═══ Material provided ═══

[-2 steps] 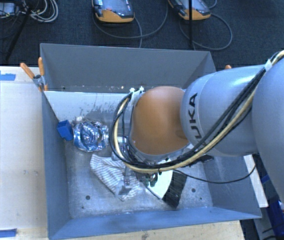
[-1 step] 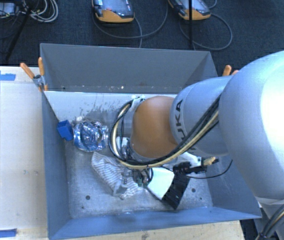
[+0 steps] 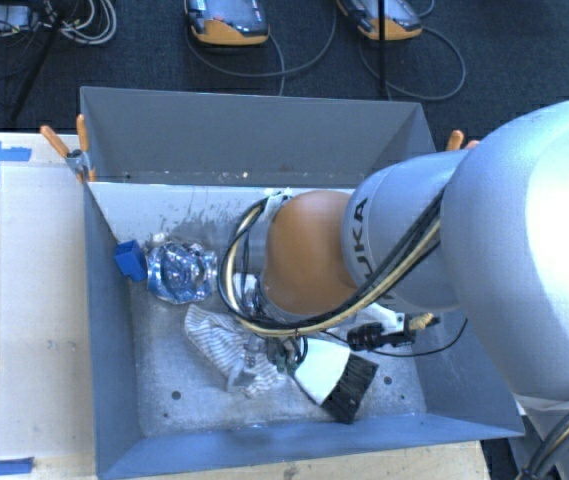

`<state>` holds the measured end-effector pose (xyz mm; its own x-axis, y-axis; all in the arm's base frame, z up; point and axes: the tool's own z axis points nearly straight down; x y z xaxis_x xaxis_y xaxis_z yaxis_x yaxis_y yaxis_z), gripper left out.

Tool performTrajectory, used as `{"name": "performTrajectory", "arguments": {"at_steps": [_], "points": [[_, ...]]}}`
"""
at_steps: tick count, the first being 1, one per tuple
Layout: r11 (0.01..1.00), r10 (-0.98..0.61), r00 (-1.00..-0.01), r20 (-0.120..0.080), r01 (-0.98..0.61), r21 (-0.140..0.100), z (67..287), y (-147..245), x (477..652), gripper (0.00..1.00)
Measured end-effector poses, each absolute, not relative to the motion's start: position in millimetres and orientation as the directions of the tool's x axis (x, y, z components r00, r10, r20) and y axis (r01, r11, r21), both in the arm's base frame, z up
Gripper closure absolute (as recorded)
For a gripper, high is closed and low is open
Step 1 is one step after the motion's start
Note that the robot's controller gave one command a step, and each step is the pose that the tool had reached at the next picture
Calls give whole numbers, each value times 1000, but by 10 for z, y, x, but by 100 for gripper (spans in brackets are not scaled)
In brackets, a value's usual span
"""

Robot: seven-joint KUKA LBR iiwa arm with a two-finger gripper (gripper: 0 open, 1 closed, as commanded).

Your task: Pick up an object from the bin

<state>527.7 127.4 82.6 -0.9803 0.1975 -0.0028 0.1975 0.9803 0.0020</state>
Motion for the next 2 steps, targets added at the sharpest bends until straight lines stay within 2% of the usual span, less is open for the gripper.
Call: {"name": "performTrajectory", "arguments": {"at_steps": [1,2], "points": [[981,195,-981,1,195,0,790,1273,5273,0],[942,334,-942,19,334,-3,777,1454,5309,100]]}}
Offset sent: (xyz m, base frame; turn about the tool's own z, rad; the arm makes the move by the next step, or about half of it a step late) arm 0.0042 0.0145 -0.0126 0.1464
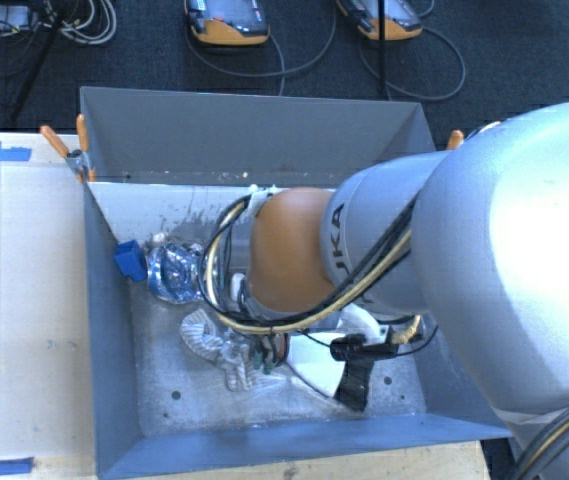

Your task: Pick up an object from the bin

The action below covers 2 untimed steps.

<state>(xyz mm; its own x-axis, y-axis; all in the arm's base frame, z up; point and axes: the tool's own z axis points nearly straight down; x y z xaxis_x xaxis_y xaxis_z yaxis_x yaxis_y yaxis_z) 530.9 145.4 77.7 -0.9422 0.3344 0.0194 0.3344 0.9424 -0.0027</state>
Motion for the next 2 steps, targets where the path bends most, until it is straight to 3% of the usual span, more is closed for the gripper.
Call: {"name": "performTrajectory", "arguments": {"at_steps": [2], "points": [[942,334,-942,17,334,-1,794,1459,5307,100]]}}
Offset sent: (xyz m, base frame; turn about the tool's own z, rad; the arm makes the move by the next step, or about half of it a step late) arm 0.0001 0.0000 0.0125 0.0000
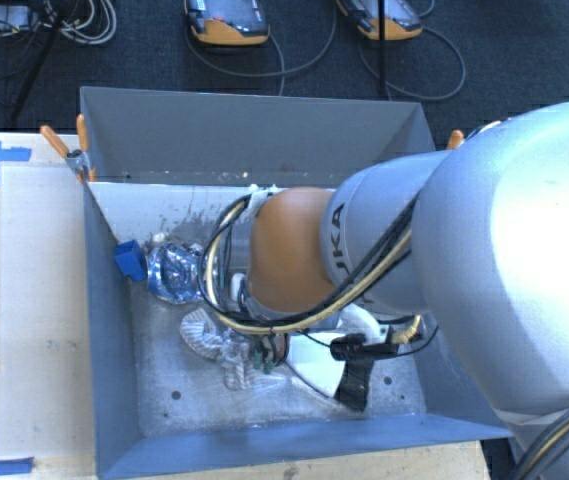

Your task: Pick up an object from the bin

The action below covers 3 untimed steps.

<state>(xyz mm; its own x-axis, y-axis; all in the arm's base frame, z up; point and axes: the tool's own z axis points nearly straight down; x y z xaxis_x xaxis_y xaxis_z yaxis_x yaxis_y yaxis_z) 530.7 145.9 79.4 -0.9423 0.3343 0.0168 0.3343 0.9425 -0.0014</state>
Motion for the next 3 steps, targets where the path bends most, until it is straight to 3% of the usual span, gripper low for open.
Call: {"name": "performTrajectory", "arguments": {"at_steps": [1,3], "points": [[942,334,-942,8,334,-1,862,1449,5299,100],[942,336,-942,4,336,-2,1281,1431,5307,100]]}}
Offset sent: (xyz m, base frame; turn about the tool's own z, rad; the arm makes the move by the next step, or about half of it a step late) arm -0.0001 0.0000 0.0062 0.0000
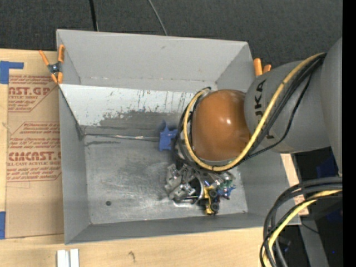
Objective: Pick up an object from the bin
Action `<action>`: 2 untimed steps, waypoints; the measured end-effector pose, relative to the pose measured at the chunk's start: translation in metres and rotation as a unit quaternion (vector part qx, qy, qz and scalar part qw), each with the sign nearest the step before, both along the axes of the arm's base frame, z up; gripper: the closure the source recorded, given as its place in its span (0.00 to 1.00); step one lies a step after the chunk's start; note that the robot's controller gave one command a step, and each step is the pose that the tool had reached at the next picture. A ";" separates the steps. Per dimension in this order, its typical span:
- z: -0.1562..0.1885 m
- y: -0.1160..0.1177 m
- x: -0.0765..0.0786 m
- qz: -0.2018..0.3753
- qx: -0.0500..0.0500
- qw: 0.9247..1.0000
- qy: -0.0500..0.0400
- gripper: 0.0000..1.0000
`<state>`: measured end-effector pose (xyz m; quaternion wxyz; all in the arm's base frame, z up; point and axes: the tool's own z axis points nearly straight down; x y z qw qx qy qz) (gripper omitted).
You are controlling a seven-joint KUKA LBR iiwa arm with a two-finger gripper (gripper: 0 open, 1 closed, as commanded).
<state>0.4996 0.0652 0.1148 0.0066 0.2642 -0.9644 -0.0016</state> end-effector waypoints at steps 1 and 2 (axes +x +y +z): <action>0.026 -0.019 -0.016 0.224 0.002 0.975 -0.007 0.00; 0.026 -0.020 -0.017 0.223 0.003 0.975 -0.006 0.00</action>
Offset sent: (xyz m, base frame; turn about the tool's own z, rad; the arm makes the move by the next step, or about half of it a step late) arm 0.0000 0.0000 0.0000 0.0000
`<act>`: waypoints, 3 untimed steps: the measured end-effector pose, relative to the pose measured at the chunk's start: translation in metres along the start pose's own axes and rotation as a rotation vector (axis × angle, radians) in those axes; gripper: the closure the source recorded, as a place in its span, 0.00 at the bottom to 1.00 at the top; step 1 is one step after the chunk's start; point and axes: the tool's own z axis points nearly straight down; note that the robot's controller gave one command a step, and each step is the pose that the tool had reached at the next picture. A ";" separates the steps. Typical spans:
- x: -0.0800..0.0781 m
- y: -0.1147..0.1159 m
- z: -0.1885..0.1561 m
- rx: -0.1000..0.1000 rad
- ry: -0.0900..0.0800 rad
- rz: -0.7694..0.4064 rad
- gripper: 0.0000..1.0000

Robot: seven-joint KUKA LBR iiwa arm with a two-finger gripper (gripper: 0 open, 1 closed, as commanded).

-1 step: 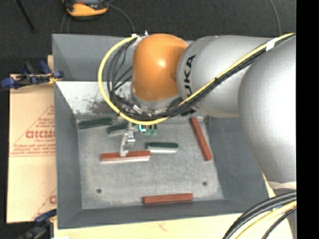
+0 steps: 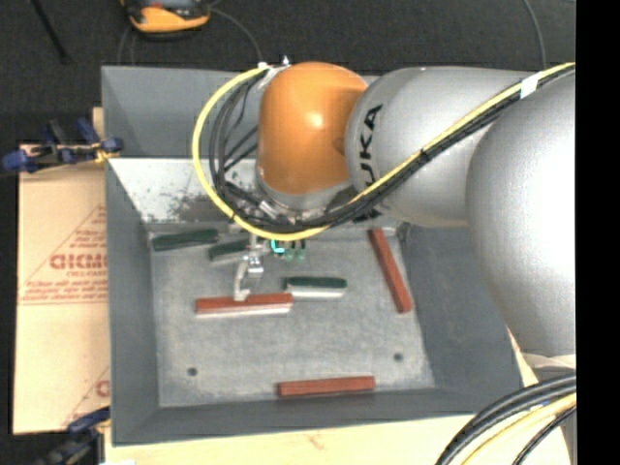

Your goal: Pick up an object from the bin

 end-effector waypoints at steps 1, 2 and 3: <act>0.039 -0.035 0.095 -0.005 0.001 0.113 1.00; 0.039 -0.035 0.095 -0.005 0.001 0.114 1.00; 0.028 -0.082 -0.063 0.001 -0.007 0.172 1.00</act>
Offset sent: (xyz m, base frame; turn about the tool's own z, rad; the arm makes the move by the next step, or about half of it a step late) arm 0.0000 0.0000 0.0000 0.0000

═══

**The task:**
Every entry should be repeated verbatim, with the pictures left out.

**Answer space:**
[-2 steps] 
[-1 step] 
[+0 steps] 

`<state>` holds the measured end-effector pose (xyz mm; its own x-axis, y-axis; all in the arm's base frame, z up; point and axes: the tool's own z axis points nearly straight down; x y z xaxis_x xaxis_y xaxis_z yaxis_x yaxis_y yaxis_z), gripper left out.

Tool performTrajectory, used as `{"name": "performTrajectory", "arguments": {"at_steps": [_], "points": [[_, ...]]}}`
"""
at_steps: tick count, the first being 1, one per tuple
Layout: r11 (0.01..1.00), r10 (-0.98..0.61), r00 (-1.00..-0.01), r20 (-0.120..0.080), r01 (-0.98..0.61), r21 (-0.140..0.100), z (67..287), y (-147..245), x (477..652), gripper (0.00..1.00)
Measured end-effector poses, each absolute, not relative to the motion's start: position in millimetres and orientation as the directions of the tool's x axis (x, y, z components r00, r10, r20) and y axis (r01, r11, r21), both in the arm's base frame, z up
Gripper closure absolute (as recorded)
For a gripper, high is closed and low is open
Step 1 is one step after the motion's start
Note that the robot's controller gave one command a step, and each step is the pose that the tool had reached at the next picture
Calls give whole numbers, each value times 1000, but by 10 for z, y, x, but by 100 for gripper (spans in brackets are not scaled)
In brackets, a value's usual span
"""

Robot: seven-joint KUKA LBR iiwa arm with a two-finger gripper (gripper: 0 open, 1 closed, as commanded).

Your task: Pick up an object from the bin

<state>527.7 127.4 82.6 -0.9803 0.1975 -0.0028 0.1975 0.9803 0.0020</state>
Motion for the next 2 steps, targets added at the sharpest bends until straight lines stay within 2% of the usual span, less is open for the gripper.
Call: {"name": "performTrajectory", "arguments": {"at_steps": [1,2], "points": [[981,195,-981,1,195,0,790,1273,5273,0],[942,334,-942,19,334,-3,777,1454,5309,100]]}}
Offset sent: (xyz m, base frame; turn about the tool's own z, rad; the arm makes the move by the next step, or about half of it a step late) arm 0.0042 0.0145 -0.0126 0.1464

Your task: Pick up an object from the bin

The action below covers 2 untimed steps.

<state>(xyz mm; its own x-axis, y-axis; all in the arm's base frame, z up; point and axes: the tool's own z axis points nearly straight down; x y z xaxis_x xaxis_y xaxis_z yaxis_x yaxis_y yaxis_z) 530.9 145.4 77.7 -0.9422 0.3344 0.0194 0.3344 0.9424 -0.0027</state>
Motion for the next 2 steps, targets where the path bends most, until it is straight to 3% of the usual span, more is closed for the gripper.
Call: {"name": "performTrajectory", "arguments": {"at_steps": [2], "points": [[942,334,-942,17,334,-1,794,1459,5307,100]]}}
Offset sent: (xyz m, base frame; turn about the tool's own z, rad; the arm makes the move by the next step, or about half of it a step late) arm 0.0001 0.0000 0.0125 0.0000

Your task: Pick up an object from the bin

The action below covers 3 untimed steps.

<state>(xyz mm; its own x-axis, y-axis; all in the arm's base frame, z up; point and axes: the tool's own z axis points nearly straight down; x y z xaxis_x xaxis_y xaxis_z yaxis_x yaxis_y yaxis_z) 530.7 145.9 79.4 -0.9423 0.3343 0.0168 0.3343 0.9425 -0.0014</state>
Motion for the next 3 steps, targets where the path bends most, until it is straight to 3% of the usual span, gripper low for open.
Call: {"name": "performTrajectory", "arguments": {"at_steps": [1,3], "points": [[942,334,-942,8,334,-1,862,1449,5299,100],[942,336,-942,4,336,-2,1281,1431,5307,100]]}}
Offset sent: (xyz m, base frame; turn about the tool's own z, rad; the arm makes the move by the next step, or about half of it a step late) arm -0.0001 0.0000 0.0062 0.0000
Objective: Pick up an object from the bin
Action `<action>`: 2 untimed steps, waypoints; the measured end-effector pose, relative to the pose measured at the chunk's start: translation in metres and rotation as a unit quaternion (vector part qx, qy, qz and scalar part qw), each with the sign nearest the step before, both along the axes of the arm's base frame, z up; gripper: the closure the source recorded, given as its place in its span (0.00 to 1.00); step one lies a step after the chunk's start; note that the robot's controller gave one command a step, and each step is the pose that the tool had reached at the next picture. A ";" separates the steps. Per dimension in this order, its typical span:
- z: -0.1562..0.1885 m
- y: -0.1160..0.1177 m
- x: -0.0765..0.0786 m
- qz: -0.2018..0.3753
- qx: -0.0500..0.0500
- qw: 0.9247..1.0000
- qy: -0.0500..0.0400
- gripper: 0.0000..1.0000
`<state>`: measured end-effector pose (xyz m; quaternion wxyz; all in the arm's base frame, z up; point and axes: the tool's own z axis points nearly straight down; x y z qw qx qy qz) (gripper omitted).
You are controlling a seven-joint KUKA LBR iiwa arm with a two-finger gripper (gripper: 0 open, 1 closed, as commanded).
<state>0.4996 0.0652 0.1148 0.0066 0.2642 -0.9644 -0.0016</state> end-effector waypoints at steps 1 and 2 (axes +x +y +z): <action>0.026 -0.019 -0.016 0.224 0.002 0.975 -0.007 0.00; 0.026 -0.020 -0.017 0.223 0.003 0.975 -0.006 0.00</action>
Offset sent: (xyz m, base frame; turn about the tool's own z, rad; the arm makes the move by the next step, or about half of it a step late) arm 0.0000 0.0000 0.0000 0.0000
`<act>`: waypoints, 3 untimed steps: the measured end-effector pose, relative to the pose measured at the chunk's start: translation in metres along the start pose's own axes and rotation as a rotation vector (axis × angle, radians) in those axes; gripper: the closure the source recorded, as a place in its span, 0.00 at the bottom to 1.00 at the top; step 1 is one step after the chunk's start; point and axes: the tool's own z axis points nearly straight down; note that the robot's controller gave one command a step, and each step is the pose that the tool had reached at the next picture. A ";" separates the steps. Typical spans:
- x: -0.0800..0.0781 m
- y: -0.1147..0.1159 m
- z: -0.1885..0.1561 m
- rx: -0.1000..0.1000 rad
- ry: -0.0900..0.0800 rad
- rz: -0.7694..0.4064 rad
- gripper: 0.0000..1.0000

Robot: seven-joint KUKA LBR iiwa arm with a two-finger gripper (gripper: 0 open, 1 closed, as commanded).

-1 step: 
+0 steps: 

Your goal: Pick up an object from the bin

 end-effector waypoints at steps 1, 2 and 3: <act>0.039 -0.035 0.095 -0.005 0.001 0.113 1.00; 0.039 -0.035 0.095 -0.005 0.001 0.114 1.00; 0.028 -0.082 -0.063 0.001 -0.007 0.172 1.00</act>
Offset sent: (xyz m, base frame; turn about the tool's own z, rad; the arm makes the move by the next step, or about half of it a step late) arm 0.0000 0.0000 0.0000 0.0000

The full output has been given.